Mar 062013
 

 

 MEXICO CITY

My neighborhood dealer was a low-class guy. We went to the same public school, but he was few years younger than me.

He was never very bright nor did he excel in anything; he spent his afternoons standing outside his house or at the street corner, without bothering anyone, and with no one bothering him. I would even venture to say that he was a peaceful guy but with a low profile, almost a ghost. That is why his dream job was to become a drug dealer. I doubt he had a very extensive knowledge about criminal culture, or even aspired to be a “capo” (mafia or drug cartel kingpin), but his drug business kept growing.

One day, out of nowhere, he bought a scooter, then a motorcycle, and then an old Mustang. One day he had the brilliant idea of opening a laundry shop to justify his new economic status. He reproduced Chicago mob accountant Meyer Landsky’s money laundering scheme.

The principal of money laundering is simple: justifying and/or covering the origin of resources obtained through an illicit activity. The easiest way is to open businesses that work with high operating cash flows but are not very profitable. For instance, a four-star hotel in a working-class neighborhood or a restaurant far away from commercial districts. The owner will always report full capacity and high profits even though the business will regularly be empty. This basic scheme has gotten more sophisticated over time in order to avoid detection.

Today, money laundering is like running a multinational explains Ricardo Sahagún, business director for Latin America at Pitney Bowes Software. This involves people, organizations and institutions in different countries to get the job done. For instance, in Australia, Pitney Bowes worked with the government to uncover a massive scam, using a small grocery store called Little Persia to launder millions of drug money and transfer it to remittance services in Iran.

In his book Los Delitos Económicos en la Actividad Financiera (Economic Crimes in Financial Activity), Antonio Hernández Quintero describes the three phases in the money laundering process. The first phase involves physically placing the money in the financial system through a bank, brokerage, or savings account. The second step is erasing all trails. This is done by transferring the money to other banks, usually those found in tax havens. Finally, the money is reintegrated in the market where it initially came out, generally through the buying and selling of real estate and fake businesses, which will create legal profits.

The HSBC case

One example is the case of HSBC bank, where $290 million of Mexican drug cartel money was laundered in four years, using travelers cheques – in a plot so complicated that it could have been written by the Wachowski brothers. About 30 Russian people and companies were implicated in the operation, whose capital came from Russian banks or accounts in the British Virgin Islands; Also implicated were SK Trading, a Korean trading company, Hokuriku Bank, a Japanese bank and HBUS, an American HSBC subsidiary.

 

The travelers cheques were bought by Russians and used to purchase used cars from the Korean trading company, who deposited them in the Japanese bank, who in turn opened accounts with HBUS. The cheques, which were submitted in large blocks of $500 or $1,000 cheques, were signed and countersigned by a person with an illegible signature. HBUS cleared these bulk travelers cheques for Hokuriku Bank, sometimes clearing up to $500,000 a day, without raising an eyebrow. But then again, the millions in commissions probably helped.
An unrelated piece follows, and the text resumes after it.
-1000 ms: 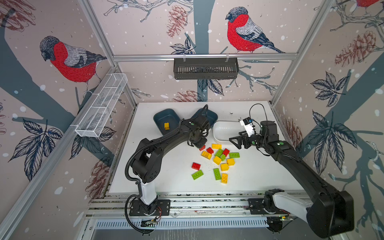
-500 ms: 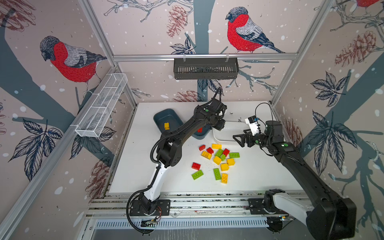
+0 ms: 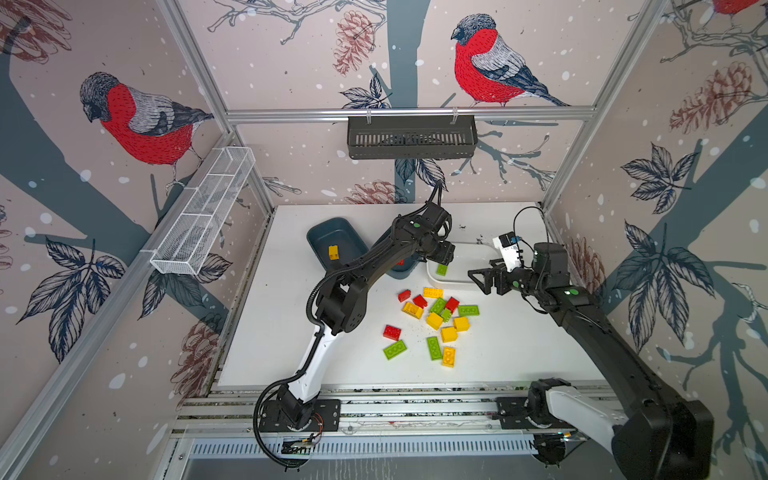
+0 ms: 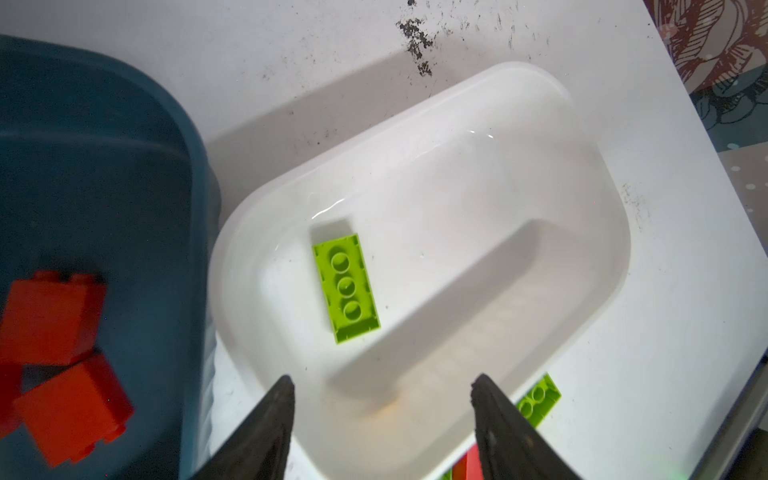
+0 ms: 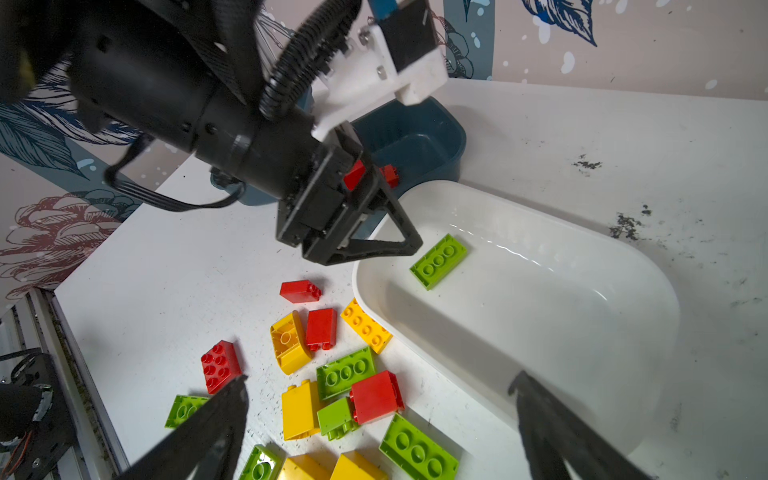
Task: Sort the legos into containers by color
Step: 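Carry the green brick over the white bin and release it, then move the left gripper back to the pile and grasp a red brick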
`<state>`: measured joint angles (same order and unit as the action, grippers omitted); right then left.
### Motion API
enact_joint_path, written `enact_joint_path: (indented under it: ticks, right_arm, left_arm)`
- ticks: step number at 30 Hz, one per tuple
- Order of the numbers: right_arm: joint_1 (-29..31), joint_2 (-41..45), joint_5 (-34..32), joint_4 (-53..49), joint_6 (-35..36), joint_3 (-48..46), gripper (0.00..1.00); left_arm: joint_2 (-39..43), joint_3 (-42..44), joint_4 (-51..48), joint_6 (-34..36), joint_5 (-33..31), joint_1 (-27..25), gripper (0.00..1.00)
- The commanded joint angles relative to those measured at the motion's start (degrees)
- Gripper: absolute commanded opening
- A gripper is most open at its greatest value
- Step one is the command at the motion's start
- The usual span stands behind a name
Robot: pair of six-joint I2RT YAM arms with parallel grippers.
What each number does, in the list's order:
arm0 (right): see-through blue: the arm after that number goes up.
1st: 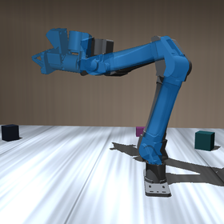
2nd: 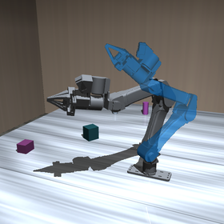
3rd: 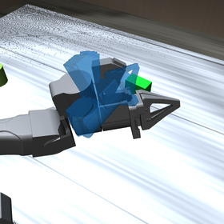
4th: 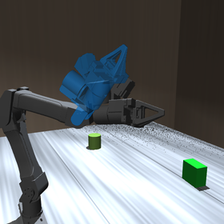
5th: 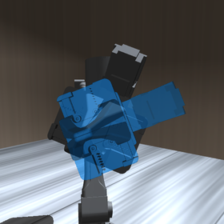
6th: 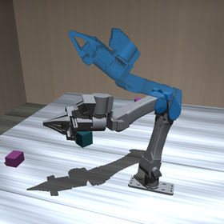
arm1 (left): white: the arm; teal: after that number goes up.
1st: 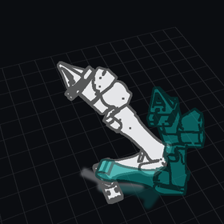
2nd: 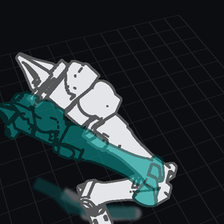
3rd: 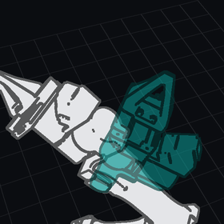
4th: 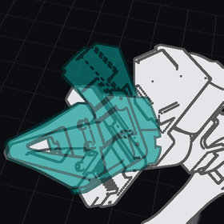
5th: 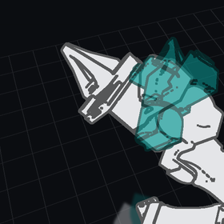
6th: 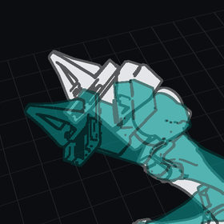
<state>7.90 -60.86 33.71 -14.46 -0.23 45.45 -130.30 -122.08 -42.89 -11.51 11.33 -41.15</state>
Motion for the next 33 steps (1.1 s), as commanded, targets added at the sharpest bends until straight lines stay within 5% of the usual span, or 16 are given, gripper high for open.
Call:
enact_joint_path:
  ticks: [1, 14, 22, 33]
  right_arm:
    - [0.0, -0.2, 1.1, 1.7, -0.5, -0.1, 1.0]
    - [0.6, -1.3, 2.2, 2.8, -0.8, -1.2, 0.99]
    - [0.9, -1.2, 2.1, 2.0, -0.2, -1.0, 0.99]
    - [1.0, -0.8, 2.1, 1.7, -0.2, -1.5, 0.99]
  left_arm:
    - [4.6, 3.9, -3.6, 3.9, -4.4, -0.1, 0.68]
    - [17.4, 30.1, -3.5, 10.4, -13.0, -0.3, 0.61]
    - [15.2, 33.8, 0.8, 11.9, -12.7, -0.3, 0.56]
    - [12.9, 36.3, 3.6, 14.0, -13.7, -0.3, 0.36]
Have you ever tried to cash a cheque? Then you know how complicated it is. Depending on the country, you will asked be to provide ID, a telephone number and/or an address. Usually, the teller who is handling the cheque checks carefully to make sure that the signatures match. When this process is done abroad, things get even more complicated. How then, did hundreds of travelers cheques pass by daily for years without anyone noticing? The answer is obvious: a number of actors in the chain were accomplices by action or omission. The investigation ran by U.S. authorities found emails and evidence that HBUS had detailed records of these irregularities, but did nothing about them.

Money laundering is considered a white-collar crime, and often a victimless crime. But what makes it a dangerous crime are the preceding acts: human trafficking, kidnapping, killings, pimping, theft and scams, terrorism, arms trafficking and bribery, among others.
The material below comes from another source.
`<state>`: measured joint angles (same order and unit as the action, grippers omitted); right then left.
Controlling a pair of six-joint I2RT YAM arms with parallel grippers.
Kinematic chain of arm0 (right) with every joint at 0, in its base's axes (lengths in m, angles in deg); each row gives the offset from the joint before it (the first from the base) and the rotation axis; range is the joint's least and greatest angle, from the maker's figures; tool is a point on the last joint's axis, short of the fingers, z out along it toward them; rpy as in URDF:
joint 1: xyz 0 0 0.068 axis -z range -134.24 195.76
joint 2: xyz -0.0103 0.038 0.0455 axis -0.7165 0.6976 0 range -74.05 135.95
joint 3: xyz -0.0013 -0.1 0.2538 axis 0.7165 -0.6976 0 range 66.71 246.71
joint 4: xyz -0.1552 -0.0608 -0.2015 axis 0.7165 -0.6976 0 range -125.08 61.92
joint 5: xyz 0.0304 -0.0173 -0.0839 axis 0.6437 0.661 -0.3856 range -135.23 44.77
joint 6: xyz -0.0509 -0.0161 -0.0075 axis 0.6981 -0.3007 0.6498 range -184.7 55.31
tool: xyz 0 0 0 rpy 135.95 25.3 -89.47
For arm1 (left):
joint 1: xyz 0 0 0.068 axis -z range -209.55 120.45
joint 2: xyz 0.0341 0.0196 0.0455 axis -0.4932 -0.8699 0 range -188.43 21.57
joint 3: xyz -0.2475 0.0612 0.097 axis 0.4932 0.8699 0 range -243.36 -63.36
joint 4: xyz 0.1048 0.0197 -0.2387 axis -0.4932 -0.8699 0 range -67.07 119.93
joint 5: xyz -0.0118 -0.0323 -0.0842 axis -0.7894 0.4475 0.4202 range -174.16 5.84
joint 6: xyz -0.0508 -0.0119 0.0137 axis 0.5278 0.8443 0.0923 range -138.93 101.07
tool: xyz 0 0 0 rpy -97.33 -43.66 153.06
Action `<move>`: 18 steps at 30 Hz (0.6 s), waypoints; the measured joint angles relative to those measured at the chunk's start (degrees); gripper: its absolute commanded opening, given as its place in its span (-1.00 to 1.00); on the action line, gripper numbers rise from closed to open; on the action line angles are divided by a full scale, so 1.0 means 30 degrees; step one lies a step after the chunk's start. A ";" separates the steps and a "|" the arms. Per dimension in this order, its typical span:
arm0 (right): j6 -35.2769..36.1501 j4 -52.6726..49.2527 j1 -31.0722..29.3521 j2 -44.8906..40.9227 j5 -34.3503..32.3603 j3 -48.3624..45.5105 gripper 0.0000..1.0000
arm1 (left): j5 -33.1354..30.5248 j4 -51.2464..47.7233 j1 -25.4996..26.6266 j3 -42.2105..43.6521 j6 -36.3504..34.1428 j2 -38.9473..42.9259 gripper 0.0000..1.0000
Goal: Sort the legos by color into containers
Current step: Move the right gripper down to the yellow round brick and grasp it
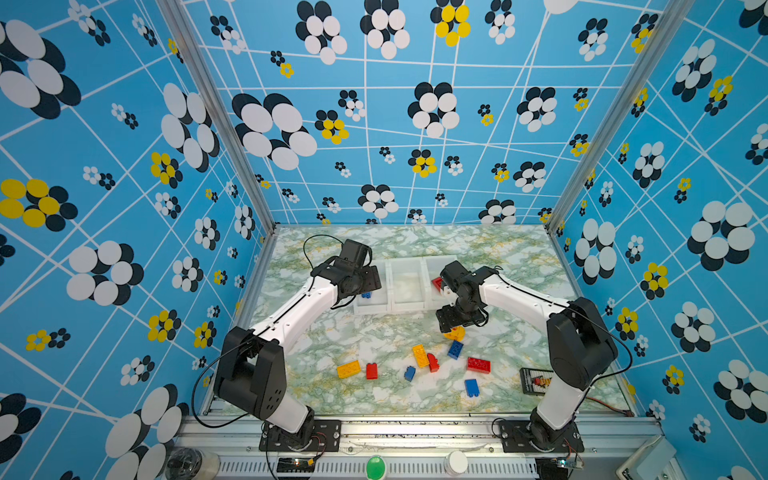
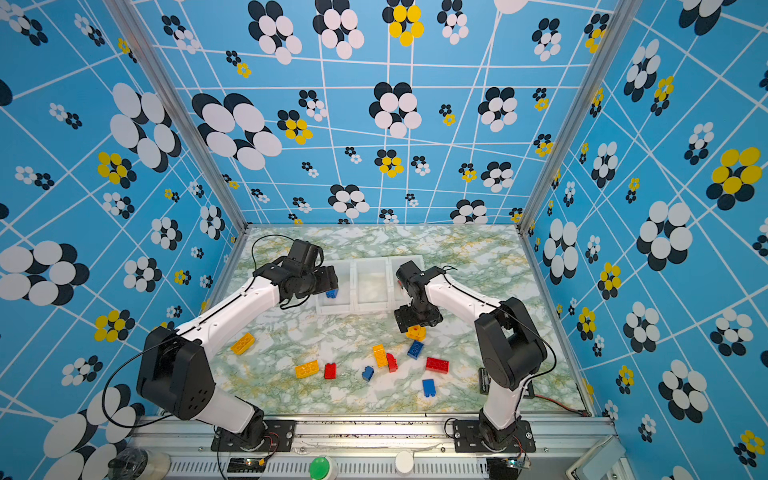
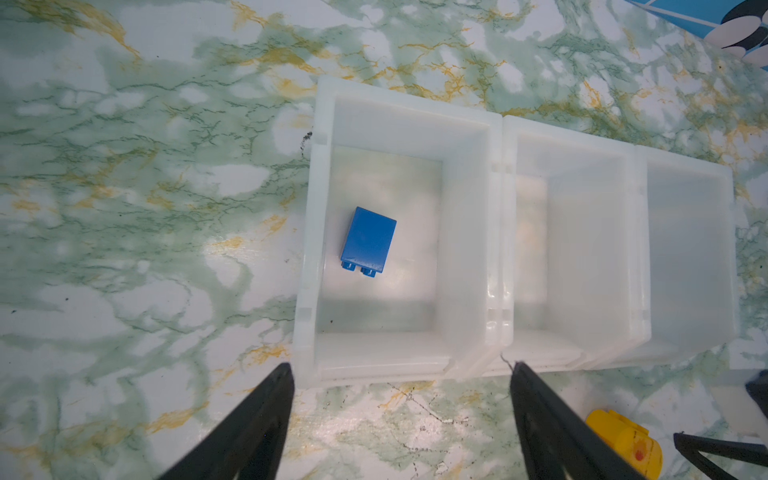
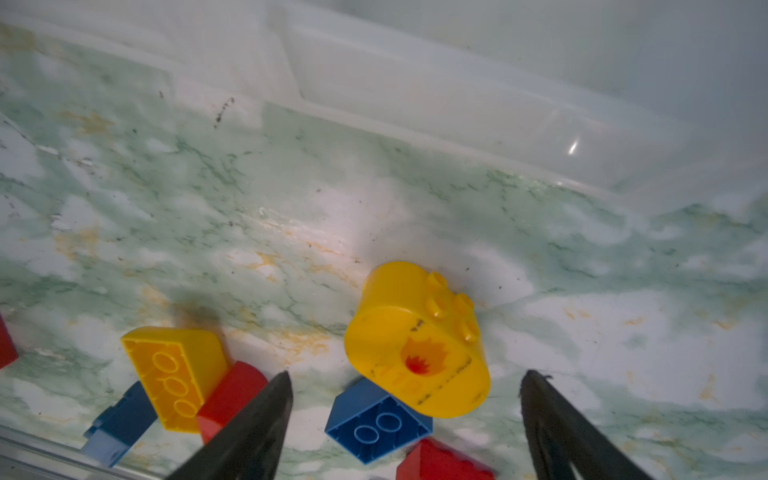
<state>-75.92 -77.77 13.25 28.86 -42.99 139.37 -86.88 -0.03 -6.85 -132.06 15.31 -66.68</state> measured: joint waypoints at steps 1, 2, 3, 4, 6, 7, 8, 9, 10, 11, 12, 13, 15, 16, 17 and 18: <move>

According to the International Monetary Fund (IMF), the total amount of funds laundered in the world varies between 2% and 5% of the global GDP, because resources from illicit origin can be easily and immediately transferred from one jurisdiction to another. In Mexico, the Ministry of Treasury and Finance (SHCP), calculates around $1 trillion every year are laundered in the country.

Experts claim that no state, company or system can ever be 100% immune to money laundering. “Every time someone creates a fool-proof system, a new type of fool is invented,” says Ricardo Sahagún.

My neighborhood dealer not only had a cheap laundry shop, but he started creating jobs, some in his legal business and some in the illegal one. He began to buy himself and his mom better clothes, fixed his old Mustang and traveled often.

One day, my neighborhood dealer closed down his laundry shop, fixed his mom’s house and disappeared without leaving any trace; it is possible that he had gone up on the criminal ladder or that he had just been “disappeared” or killed.